Over the weekend T and I had talked a lot about food and since she cooks primarily Persian and I cook...everything else, we thought it would be fun to make all these different ethnic foods for each other.

So tonight I introduced the kids to Mexican food and made tacos.

That's right. These kids had never had a taco before.

I made the tortillas with R and then got everything else started. R helped me bake some oatmeal raisin cookies for dessert and all this time Baby I played with T while she worked in her home office and J slept on the couch.

Dinner wasn't as blissful as breakfast, but R ate after some discussion. J ate rice and since anything Baby I eats later runs down his legs, I let him have a tortilla and a banana. Not as Mexican as the rest of us, but I told him to pretend it was a plantain.

I don't think he did.

E had a long day and got home hungry, bearing the news that there's been a break-in in the neighborhood. He ate tacos while I took the kiddies upstairs and wrestled them into the tub.

E and T then had to make an appearance at a funeral so I put the kiddies to bed and quit for the night.

On the whole, it was a very routine and normal day; uneventful and productive.

But the little things that came up, like T asking me to text her the shopping list she forgot, and how many times she thanked me for doing things throughout the day, and how careful she is to not get in the way of something I'm doing, and how E ever so politely asked me if he could eat the dinner I cooked and how they both gushed over my cookies (which did not come out all that great as far as my cookies go) really make me feel needed here.

Sometimes I think things with the last nanny fell apart so suddenly that they are afraid I might just up and leave the way she did.

We still have some kinks to work out but T is being careful with me.

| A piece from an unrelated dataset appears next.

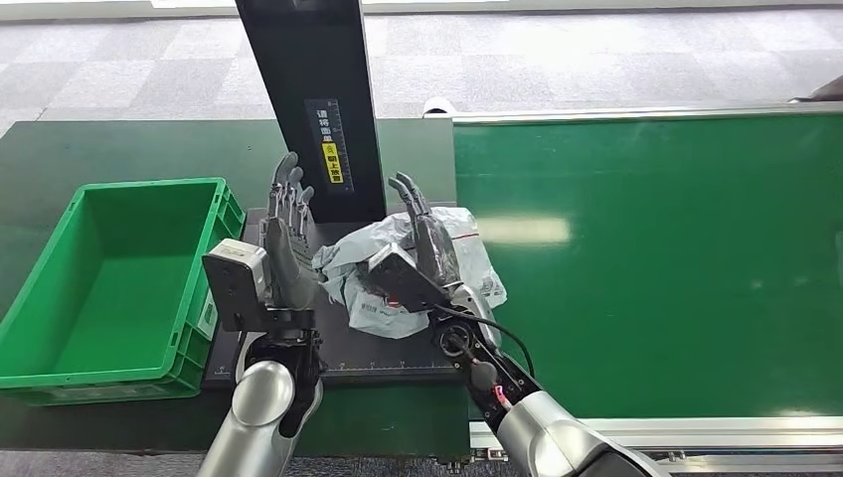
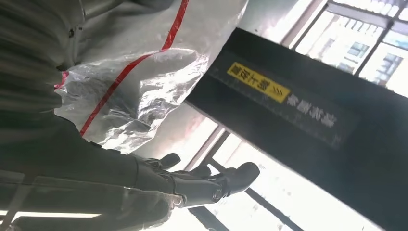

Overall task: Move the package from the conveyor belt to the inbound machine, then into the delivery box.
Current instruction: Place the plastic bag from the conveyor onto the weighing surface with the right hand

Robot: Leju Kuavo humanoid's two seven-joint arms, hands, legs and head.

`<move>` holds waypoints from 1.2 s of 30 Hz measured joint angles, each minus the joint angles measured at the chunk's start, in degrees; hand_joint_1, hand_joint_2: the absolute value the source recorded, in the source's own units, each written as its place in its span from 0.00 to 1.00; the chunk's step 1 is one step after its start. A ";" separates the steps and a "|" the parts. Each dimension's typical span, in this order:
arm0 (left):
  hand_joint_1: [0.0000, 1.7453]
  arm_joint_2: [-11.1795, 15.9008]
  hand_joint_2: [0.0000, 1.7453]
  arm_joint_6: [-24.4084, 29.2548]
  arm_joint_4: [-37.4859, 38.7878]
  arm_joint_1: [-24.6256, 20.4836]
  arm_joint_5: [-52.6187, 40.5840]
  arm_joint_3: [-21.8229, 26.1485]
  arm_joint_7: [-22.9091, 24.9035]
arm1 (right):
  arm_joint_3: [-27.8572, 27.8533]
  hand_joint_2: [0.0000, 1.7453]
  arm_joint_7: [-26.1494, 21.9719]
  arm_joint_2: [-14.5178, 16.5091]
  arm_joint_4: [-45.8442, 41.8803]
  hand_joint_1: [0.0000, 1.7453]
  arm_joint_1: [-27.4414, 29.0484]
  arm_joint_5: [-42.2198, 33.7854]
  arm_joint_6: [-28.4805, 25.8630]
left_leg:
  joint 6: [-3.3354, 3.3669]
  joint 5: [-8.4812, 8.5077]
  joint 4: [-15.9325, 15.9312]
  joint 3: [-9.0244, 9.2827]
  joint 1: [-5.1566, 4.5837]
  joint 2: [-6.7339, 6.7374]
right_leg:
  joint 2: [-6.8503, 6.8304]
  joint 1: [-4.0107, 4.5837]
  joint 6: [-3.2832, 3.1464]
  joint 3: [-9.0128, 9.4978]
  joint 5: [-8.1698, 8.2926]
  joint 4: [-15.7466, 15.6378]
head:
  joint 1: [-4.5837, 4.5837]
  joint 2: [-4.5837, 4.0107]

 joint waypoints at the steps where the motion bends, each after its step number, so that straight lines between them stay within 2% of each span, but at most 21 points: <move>1: 0.00 0.02 0.00 -0.37 -0.56 0.36 0.16 -0.39 0.13 | -0.63 1.00 0.00 -0.21 -0.91 0.00 0.23 -1.71 -0.05 | 0.00 0.00 0.00 0.00 0.00 0.00 | 0.00 0.00 0.00 0.00 0.00 0.00 | -0.01 0.00; 8: 0.00 0.16 0.00 -2.21 -2.01 1.52 1.31 -2.78 -0.17 | -4.73 1.00 0.00 -1.80 -6.41 0.00 1.64 -7.83 -0.62 | 0.00 0.00 0.00 0.00 0.00 0.01 | 0.00 0.00 0.00 0.00 0.00 0.00 | 0.01 0.00; 24: 0.00 0.15 0.00 -2.73 -2.12 1.79 1.79 -3.77 -0.51 | -6.46 1.00 0.00 -3.01 -9.56 0.00 2.67 -9.00 -1.04 | 0.00 0.00 0.01 0.01 0.00 0.00 | 0.01 0.00 0.00 0.00 0.00 0.00 | -0.01 0.00; 31: 0.00 0.12 0.00 -3.96 -1.98 1.71 2.88 -3.65 -1.21 | -9.66 1.00 0.00 -4.27 -11.66 0.00 3.26 -10.57 -1.10 | 0.00 0.00 0.01 0.01 0.00 0.01 | 0.01 0.00 0.00 0.00 0.00 -0.01 | 0.00 0.00; 36: 0.00 0.09 0.00 -5.57 -1.85 1.31 2.99 -3.41 -1.60 | -13.74 1.00 0.00 -4.93 -13.20 0.00 3.18 -13.92 2.32 | 0.00 0.00 0.01 0.00 0.00 0.01 | 0.00 0.00 0.00 0.00 0.00 -0.01 | -0.01 0.00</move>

She doesn't want to offend me. She doesn't want me to be uncomfortable. She doesn't want to be the stuck up housewife who bosses her nanny around. She wants to be friendly, even if she doesn't think of us as friends.

And her approach is working.

I feel welcome, I have my own space but they've balanced things and included me in their family already. And even though the kids aren't the well-behaved little angels I like to pretend my nieces and nephews are, they are doing their part to make me feel useful here.